Most of the investigated buildings were built in 90s. Floor area in 27.4% of the dwelling units is between 60 m² and 80 m². The possession rate of heating and cooling is less because the winter is not cold and summer is not hot. Most of the households are equipped with solar water heaters since the sunshine hours are long.

2)

The annual energy consumption reaches 12.2 GJ/year per household, and cooking use 5.3 GJ/year, accounting for 43.3% of total energy use. The peak energy consumption appears in February with 1.76 GJ/month per household.

3)

Most of the time in summer, the outdoor temperature is lower than in the living room and bedroom; thus, natural ventilation is a useful cooling method for households in Kunming. The absolute humidity in summer is about 11 g/kg, while in winter it is about 5 g/kg.

4)

The construction year, the water heater type, annual income and the number of family members all contribute to the annual energy consumption.

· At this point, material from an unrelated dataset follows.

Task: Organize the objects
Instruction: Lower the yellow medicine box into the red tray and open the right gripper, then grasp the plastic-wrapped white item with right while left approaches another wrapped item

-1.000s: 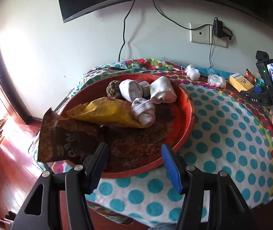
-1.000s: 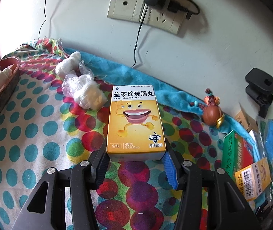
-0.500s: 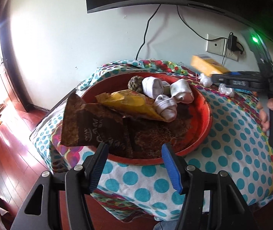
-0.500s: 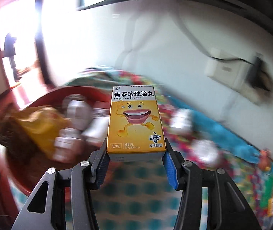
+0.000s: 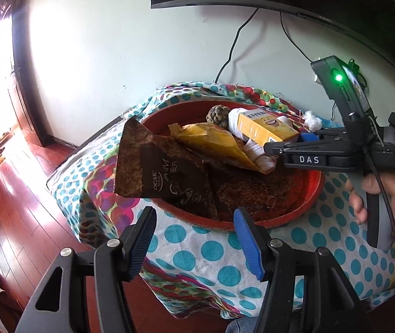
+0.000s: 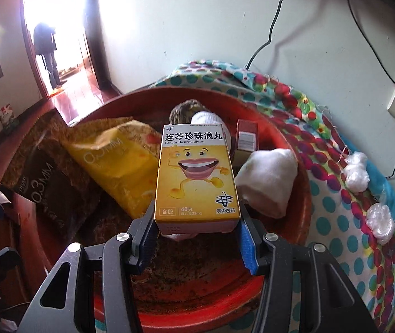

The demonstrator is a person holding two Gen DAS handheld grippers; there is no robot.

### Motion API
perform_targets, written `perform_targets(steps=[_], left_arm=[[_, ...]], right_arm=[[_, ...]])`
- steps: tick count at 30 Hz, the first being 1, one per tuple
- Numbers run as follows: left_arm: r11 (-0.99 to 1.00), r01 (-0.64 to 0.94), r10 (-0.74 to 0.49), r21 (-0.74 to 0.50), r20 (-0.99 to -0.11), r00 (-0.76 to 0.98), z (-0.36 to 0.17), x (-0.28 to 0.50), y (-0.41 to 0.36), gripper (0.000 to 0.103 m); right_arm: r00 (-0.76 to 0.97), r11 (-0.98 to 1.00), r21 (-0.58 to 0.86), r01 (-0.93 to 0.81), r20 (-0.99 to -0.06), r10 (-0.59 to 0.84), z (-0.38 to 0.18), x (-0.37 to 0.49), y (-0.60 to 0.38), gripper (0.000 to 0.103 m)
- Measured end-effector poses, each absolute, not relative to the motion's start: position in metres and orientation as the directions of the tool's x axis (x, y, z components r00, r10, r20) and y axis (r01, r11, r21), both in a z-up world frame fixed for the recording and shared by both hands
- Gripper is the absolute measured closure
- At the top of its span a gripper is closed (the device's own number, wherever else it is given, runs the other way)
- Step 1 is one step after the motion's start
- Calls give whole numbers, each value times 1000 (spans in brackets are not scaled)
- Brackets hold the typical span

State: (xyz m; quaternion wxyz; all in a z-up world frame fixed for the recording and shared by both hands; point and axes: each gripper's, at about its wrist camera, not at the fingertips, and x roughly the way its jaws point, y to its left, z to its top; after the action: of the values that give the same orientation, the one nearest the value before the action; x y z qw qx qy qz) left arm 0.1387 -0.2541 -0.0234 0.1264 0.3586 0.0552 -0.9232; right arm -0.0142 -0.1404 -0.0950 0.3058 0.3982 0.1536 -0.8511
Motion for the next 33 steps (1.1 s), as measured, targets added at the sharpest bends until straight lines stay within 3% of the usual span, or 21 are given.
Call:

The construction year, the water heater type and annual income are the three important influential factors on annual energy consumption.

5)

The investigated buildings built after the 90s are distinctly more energy efficient than before the 90s. One of the reasons is that the Department of Construction of PRC issued a national enforcement standard “Thermal design code for civil building”, GB 50176-93 in 1993 [5].